Si je n’avais pas tant ferraillé pour exister au milieu des champs, noué quelques amitiés rares mais précieuses, gagné la confiance de médecins et de patients dans mon activité de sophrologue et si mon cœur n’explosait pas à l’idée d’ôter à mes enfants ce que j’ai toute ma vie rêvée d’avoir, je pense que j’aimerais repartir même si je suis lasse, que je voudrais, un jour, vraiment, me sentir « chez moi » quelque part. Je ne m’en irais pas pour me rapprocher d’une famille qui n’existe presque plus en France, mais pour retrouver un cadre de vie en accord avec mon énergie et mon besoin d’échanges. Un endroit où les voisins ne vous disent pas qu’ils ne veulent rien savoir de ces vies qui se déroulent de l’autre côté de leur mur, où sourire et se montrer gentil sont des comportements jugés suspects, où votre voisine directe ne vous agonit pas d’injures en moyenne deux fois par an car vous ne taillez pas votre haie au ras du grillage et où les chats domestiques ne sont pas massacrés par des agriculteurs-chasseurs.
J’aime la campagne, sentir la vie s’égrainer au fil des saisons, voir les champs changer de visages, les couleurs d’un pivert sur le tronc d’un bouleau, assister aux vols des oiseaux migrateurs, surprendre la biche se nourrissant de luzerne, m’amuser des petites fesses blanches des lapins courant à l’approche de Fantôme, écouter le feu crépiter dans l’âtre, prendre le temps de voir le soleil passer la ligne d’horizon tous les matins, ramasser les fruits de l’été et de l’automne et, par dessus-tout, sentir que nos enfants sont heureux. Mais, leur bonheur et la poésie de la nature qui nous environne (malheureusement très polluée par les pesticides et les engrais) ne réussissent pas toujours à me libérer de cette pointe de nostalgie d’un bonheur personnel que j’avais et auquel j’ai renoncé.

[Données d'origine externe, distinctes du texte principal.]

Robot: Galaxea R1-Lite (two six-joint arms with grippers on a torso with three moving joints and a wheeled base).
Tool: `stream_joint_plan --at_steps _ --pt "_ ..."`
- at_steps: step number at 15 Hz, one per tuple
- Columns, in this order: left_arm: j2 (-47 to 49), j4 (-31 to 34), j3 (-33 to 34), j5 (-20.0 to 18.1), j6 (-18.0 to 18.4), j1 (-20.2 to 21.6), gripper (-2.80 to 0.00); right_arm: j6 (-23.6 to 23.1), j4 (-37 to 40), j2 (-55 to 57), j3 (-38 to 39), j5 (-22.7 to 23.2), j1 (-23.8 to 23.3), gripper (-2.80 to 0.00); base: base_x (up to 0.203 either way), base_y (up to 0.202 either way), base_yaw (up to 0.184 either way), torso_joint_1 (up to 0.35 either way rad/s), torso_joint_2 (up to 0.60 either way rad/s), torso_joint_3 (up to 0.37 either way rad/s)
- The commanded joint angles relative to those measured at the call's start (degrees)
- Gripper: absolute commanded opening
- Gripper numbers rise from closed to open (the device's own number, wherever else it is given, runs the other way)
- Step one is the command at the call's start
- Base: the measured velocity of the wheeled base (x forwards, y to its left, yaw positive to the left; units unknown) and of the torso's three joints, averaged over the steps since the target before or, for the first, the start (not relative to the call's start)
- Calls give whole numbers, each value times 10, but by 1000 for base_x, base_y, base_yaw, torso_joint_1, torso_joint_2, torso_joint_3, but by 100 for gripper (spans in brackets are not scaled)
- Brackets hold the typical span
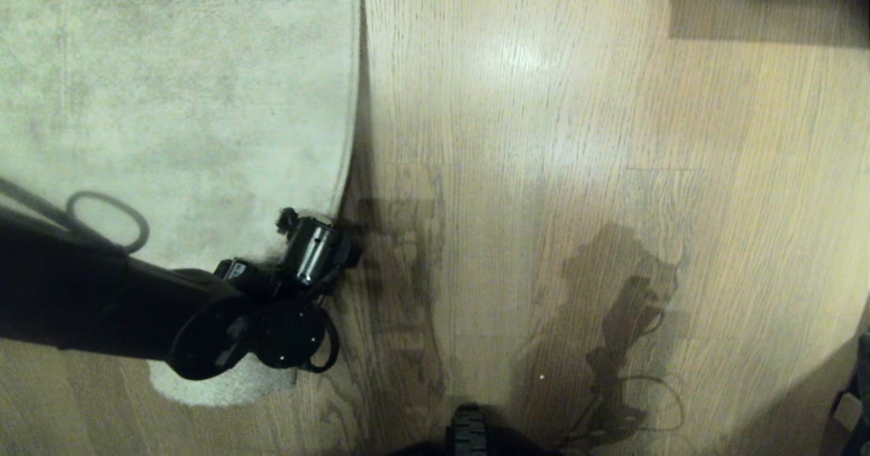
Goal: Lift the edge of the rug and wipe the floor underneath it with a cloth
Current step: Lift up the carpet
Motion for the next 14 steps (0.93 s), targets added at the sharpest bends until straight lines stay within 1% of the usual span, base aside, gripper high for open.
stream_joint_plan --at_steps 1,4,7,9,14 --pt "-27 -22 47 4 0 -18 0 0 0 1 0 0 0 -280 0 0 0 0 0 0" --pt "-18 -75 67 4 -1 -49 0 0 0 1 0 0 0 -280 0 0 0 0 0 0" --pt "-7 -91 98 4 -3 -70 0 0 0 0 0 1 0 -280 0 0 0 0 0 0" --pt "-10 -92 130 4 -2 -70 0 0 0 0 0 0 0 -280 0 0 0 0 0 0" --pt "-22 -102 206 5 -2 -57 0 0 0 0 0 0 0 -280 0 0 0 0 0 0"
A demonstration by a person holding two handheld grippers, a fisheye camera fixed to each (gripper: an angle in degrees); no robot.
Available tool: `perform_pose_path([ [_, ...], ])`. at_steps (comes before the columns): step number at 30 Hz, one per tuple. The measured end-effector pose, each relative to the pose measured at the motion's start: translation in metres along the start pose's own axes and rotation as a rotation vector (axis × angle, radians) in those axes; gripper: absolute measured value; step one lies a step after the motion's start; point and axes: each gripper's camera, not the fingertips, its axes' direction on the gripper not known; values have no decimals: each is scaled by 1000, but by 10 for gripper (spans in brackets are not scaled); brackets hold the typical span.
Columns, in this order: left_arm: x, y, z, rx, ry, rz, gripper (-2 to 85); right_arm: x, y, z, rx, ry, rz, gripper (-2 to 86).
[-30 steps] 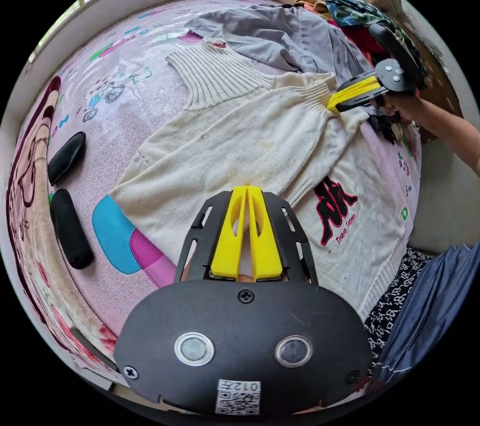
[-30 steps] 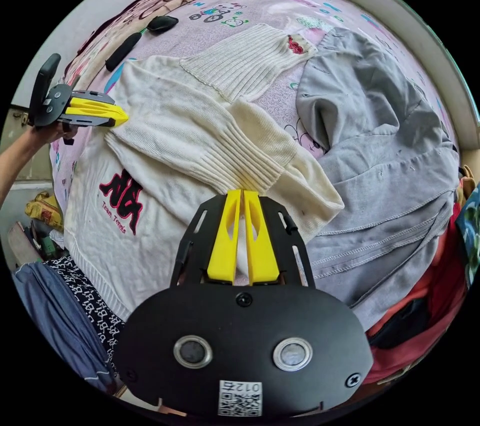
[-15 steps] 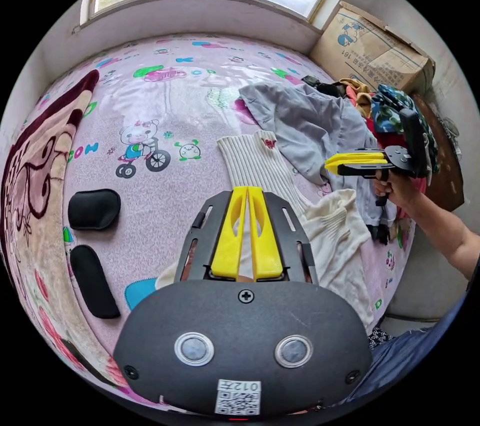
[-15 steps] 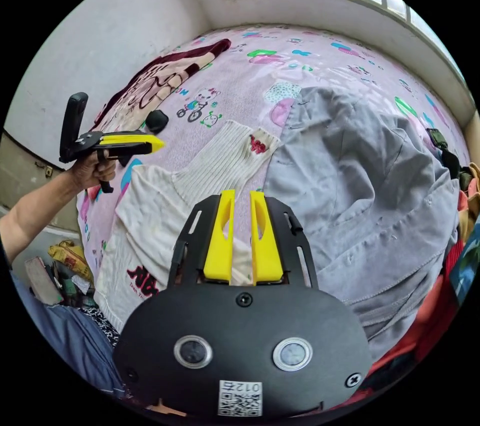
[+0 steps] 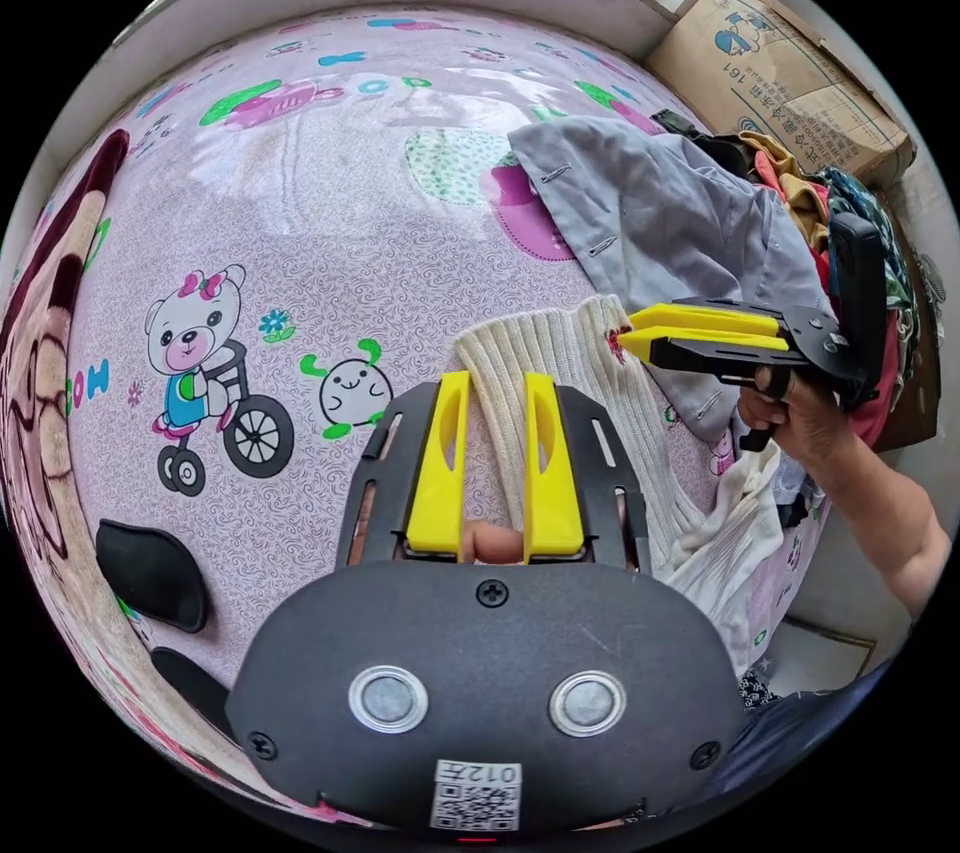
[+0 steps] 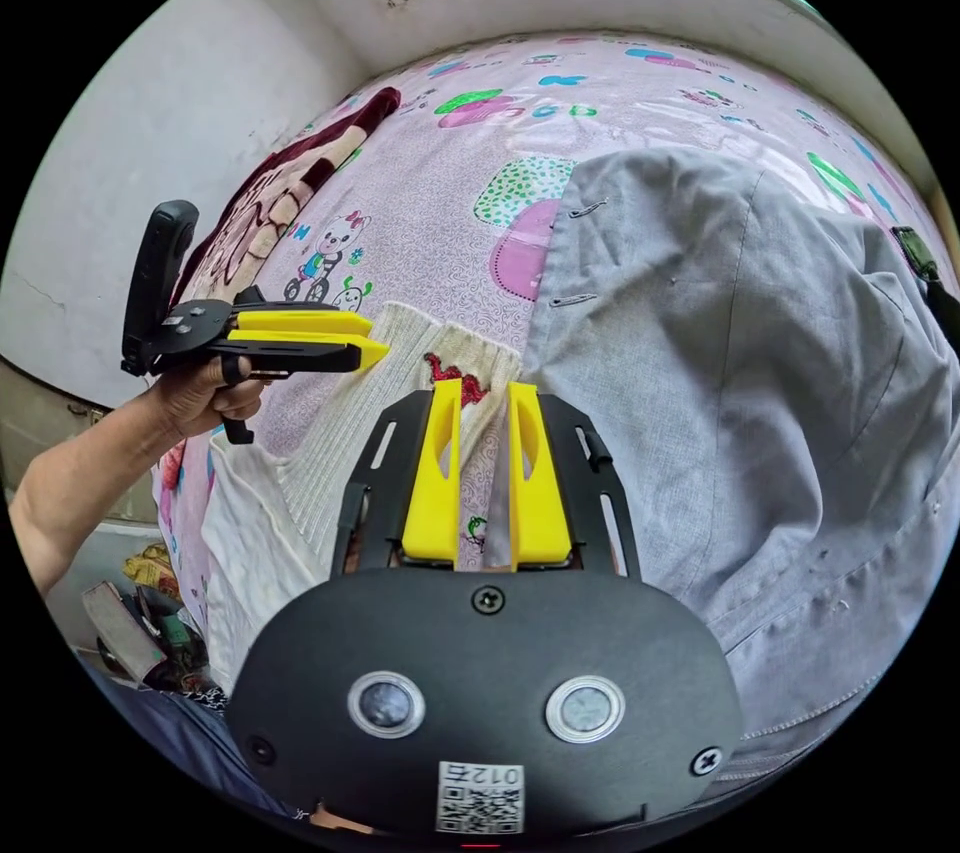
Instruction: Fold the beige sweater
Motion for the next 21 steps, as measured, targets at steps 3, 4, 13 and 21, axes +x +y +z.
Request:
perform_pose_path([
  [3, -5, 4, -10, 17, 32, 48, 31, -10, -4, -16, 11, 39, -42, 32],
  [4, -5, 6, -14, 22, 34, 65, 23, -13, -4, -25, 32, 35, -50, 27],
  [13, -5, 55, -96, 201, 161, 129, 6, -55, 0, -129, 136, -116, -154, 16],
  [21, 46, 154, -193, 265, 212, 249, 4, -162, 47, -238, 133, -182, -329, 14],
])
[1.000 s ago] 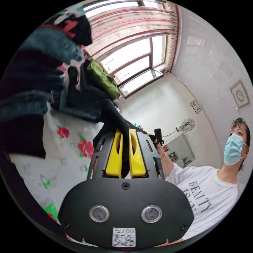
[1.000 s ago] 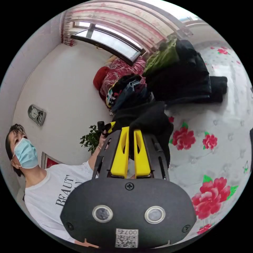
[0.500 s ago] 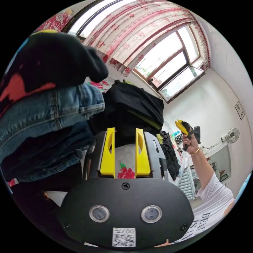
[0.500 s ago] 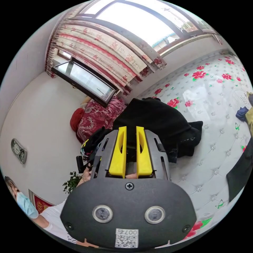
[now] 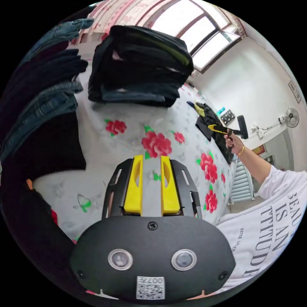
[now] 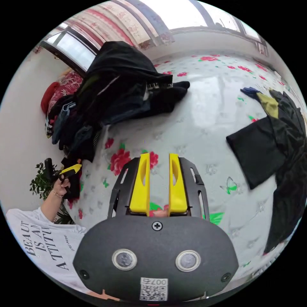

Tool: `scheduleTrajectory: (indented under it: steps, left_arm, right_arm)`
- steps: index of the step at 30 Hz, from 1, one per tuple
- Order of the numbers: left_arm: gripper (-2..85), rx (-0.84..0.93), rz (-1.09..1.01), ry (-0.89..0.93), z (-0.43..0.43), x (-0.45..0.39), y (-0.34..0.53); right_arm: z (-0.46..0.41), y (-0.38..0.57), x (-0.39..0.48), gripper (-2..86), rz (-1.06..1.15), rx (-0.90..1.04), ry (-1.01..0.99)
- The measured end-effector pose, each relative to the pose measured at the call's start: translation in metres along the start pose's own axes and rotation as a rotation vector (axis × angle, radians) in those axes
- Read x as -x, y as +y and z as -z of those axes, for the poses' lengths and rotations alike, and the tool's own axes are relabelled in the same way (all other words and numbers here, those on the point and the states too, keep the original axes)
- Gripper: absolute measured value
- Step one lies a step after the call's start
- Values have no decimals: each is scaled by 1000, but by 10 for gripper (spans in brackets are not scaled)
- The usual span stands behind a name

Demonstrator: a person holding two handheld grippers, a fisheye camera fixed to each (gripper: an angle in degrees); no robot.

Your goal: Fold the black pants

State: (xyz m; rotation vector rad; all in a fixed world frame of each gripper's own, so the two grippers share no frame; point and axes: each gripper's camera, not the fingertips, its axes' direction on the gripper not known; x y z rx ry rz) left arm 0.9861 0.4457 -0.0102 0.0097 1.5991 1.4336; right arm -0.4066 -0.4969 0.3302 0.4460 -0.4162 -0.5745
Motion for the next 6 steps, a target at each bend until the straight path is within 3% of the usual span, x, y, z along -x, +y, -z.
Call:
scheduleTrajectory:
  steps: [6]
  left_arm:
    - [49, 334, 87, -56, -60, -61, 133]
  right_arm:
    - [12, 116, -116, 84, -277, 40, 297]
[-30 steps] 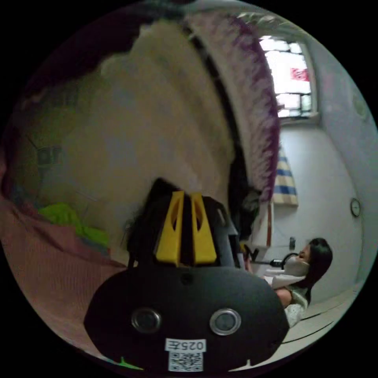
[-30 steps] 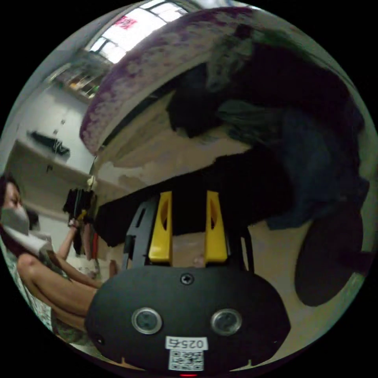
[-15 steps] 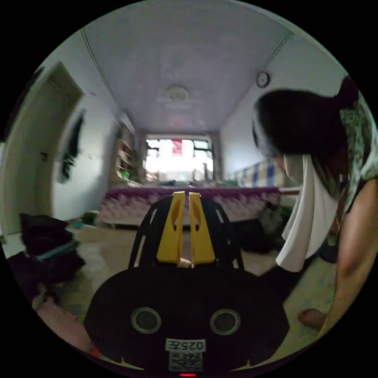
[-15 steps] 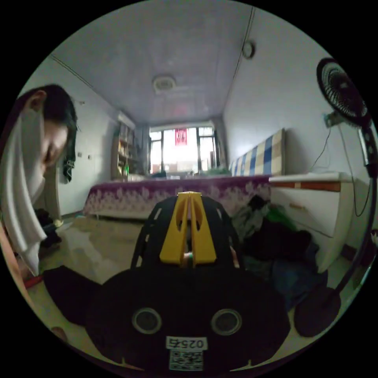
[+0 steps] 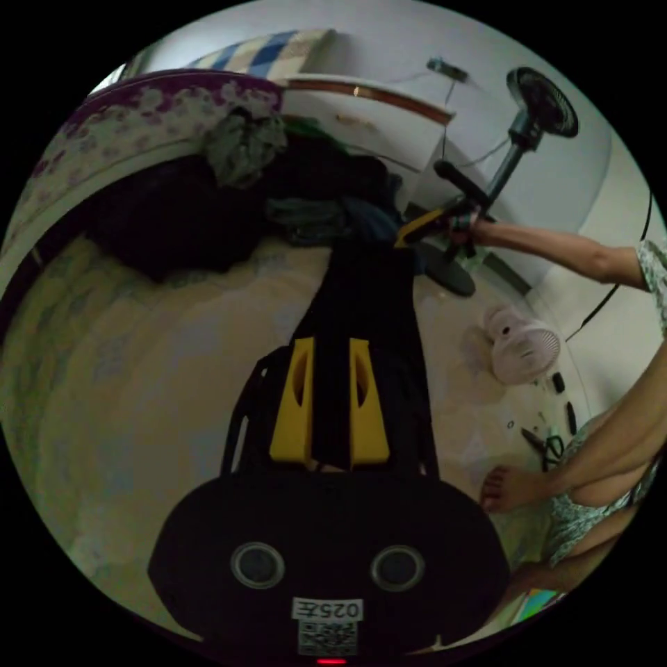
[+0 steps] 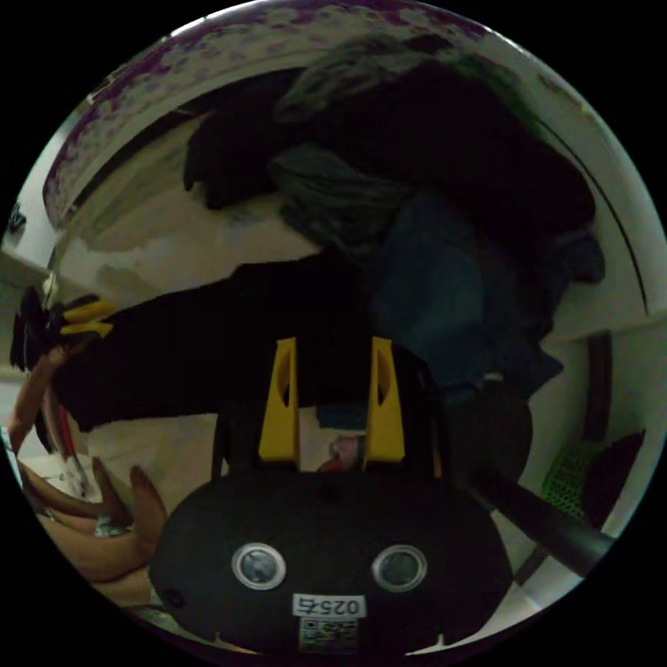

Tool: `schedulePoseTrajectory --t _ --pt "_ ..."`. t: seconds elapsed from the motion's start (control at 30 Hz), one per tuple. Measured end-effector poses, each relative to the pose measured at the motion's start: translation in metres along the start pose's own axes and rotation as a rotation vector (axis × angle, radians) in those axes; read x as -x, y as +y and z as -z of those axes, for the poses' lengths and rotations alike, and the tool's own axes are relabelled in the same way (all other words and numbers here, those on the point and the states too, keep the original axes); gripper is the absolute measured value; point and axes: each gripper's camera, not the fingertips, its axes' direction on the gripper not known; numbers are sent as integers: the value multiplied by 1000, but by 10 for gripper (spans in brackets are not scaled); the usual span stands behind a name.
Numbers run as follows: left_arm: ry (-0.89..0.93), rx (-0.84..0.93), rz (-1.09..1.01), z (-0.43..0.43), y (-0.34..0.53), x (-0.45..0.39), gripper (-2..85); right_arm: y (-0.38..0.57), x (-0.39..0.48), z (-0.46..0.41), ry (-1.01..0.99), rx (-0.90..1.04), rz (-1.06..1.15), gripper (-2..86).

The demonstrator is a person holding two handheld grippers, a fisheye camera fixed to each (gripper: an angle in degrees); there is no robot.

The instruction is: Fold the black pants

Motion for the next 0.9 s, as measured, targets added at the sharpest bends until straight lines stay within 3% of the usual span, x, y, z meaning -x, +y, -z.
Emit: schedulePoseTrajectory --t 0.23,0.4,0.5,0.6,0.77,0.9 --pt "106 88 -107 -97 -111 0 65 -13 -28 -26 -19 4 8 140" --pt "-45 265 -205 -177 -131 -30 73 -9 14 -11 119 -100 99 72" --pt "-131 187 -262 -188 -132 -40 67 -10 29 -13 78 -91 152 76" --pt "-73 181 -140 -198 -143 -21 65 -27 11 -36 147 -23 128 77" --pt "-55 176 -96 -210 -153 -4 53 -48 -29 -53 -61 96 -35 28" --pt "-97 175 -103 -219 -157 -1 50 -39 -42 -24 110 23 -26 -4"
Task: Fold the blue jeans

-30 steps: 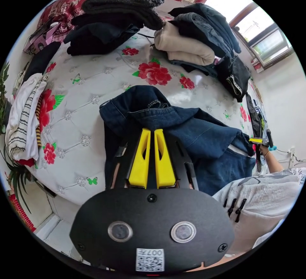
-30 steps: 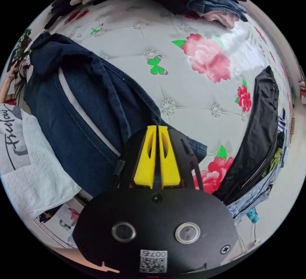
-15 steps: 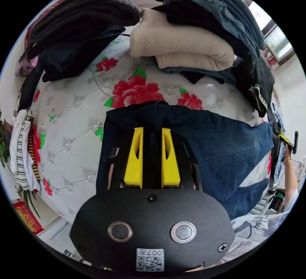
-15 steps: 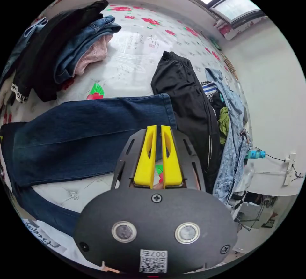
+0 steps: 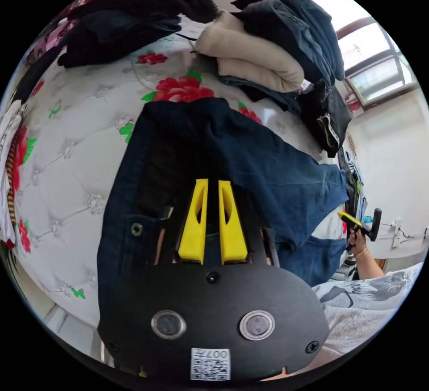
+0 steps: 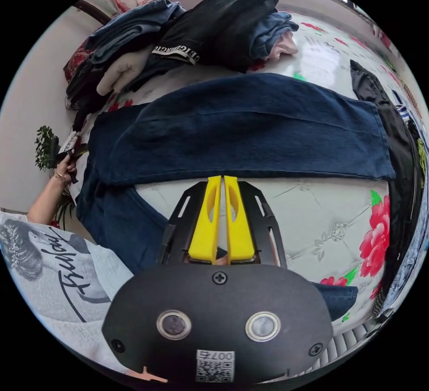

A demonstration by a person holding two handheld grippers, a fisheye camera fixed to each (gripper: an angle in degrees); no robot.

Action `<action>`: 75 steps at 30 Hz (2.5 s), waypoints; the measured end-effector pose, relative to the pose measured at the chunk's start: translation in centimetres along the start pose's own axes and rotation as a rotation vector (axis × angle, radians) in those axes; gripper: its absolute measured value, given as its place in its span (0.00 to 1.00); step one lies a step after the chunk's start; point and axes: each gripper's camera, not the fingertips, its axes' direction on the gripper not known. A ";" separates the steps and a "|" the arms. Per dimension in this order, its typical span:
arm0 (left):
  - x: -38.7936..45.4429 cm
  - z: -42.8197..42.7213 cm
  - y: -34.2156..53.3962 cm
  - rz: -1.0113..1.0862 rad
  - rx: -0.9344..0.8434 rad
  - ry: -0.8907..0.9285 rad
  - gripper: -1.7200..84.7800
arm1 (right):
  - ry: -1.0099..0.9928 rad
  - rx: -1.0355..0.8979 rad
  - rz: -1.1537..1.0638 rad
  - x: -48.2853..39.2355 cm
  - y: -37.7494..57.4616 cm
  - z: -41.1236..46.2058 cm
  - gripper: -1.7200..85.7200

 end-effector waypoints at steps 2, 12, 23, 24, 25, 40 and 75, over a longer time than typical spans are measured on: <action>4.4 1.9 -0.8 0.135 -0.015 -0.111 0.01 | -0.040 -0.017 -0.030 -0.8 -0.3 0.2 0.02; 3.5 1.7 1.6 0.020 0.098 -0.303 0.05 | -0.125 -0.035 -0.057 -1.3 0.8 -0.2 0.02; 4.4 5.0 0.1 0.111 0.027 -0.366 0.11 | -0.150 -0.030 -0.161 -3.9 -1.6 0.3 0.02; 4.5 5.1 0.3 0.115 0.030 -0.375 0.10 | -0.149 -0.032 -0.166 -4.1 -1.7 0.4 0.02; 4.9 5.0 0.5 0.126 0.037 -0.398 0.08 | -0.151 -0.034 -0.166 -4.1 -1.7 0.4 0.02; -5.8 -0.7 13.1 -0.469 0.237 -0.111 0.03 | -0.167 -0.070 -0.015 -2.3 -1.8 1.3 0.02; 2.5 -6.3 17.5 -0.173 -0.049 -0.520 0.01 | 0.126 0.054 0.044 1.6 4.5 -8.7 0.05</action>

Je dédie ma chronique à Céleste, notre grande petite fille, mon « poulet », le « bonbon rose » de son papa, que nous aimons inconditionnellement, qui est riche de tout ce qu’elle a vécu, compris et dépassé, et qui sait ce que sa mère ressent et l’aime et la comprend. Par ailleurs, je voudrais que Stéphane sache que cette maison est une « bonne » maison chargée d’ondes positives et dont les murs, en dix ans, se sont nourris de joie, de rires, de retrouvailles, de fêtes d’anniversaires, de baptêmes, de communions, de rassemblements familiaux à Noël et à Pâques.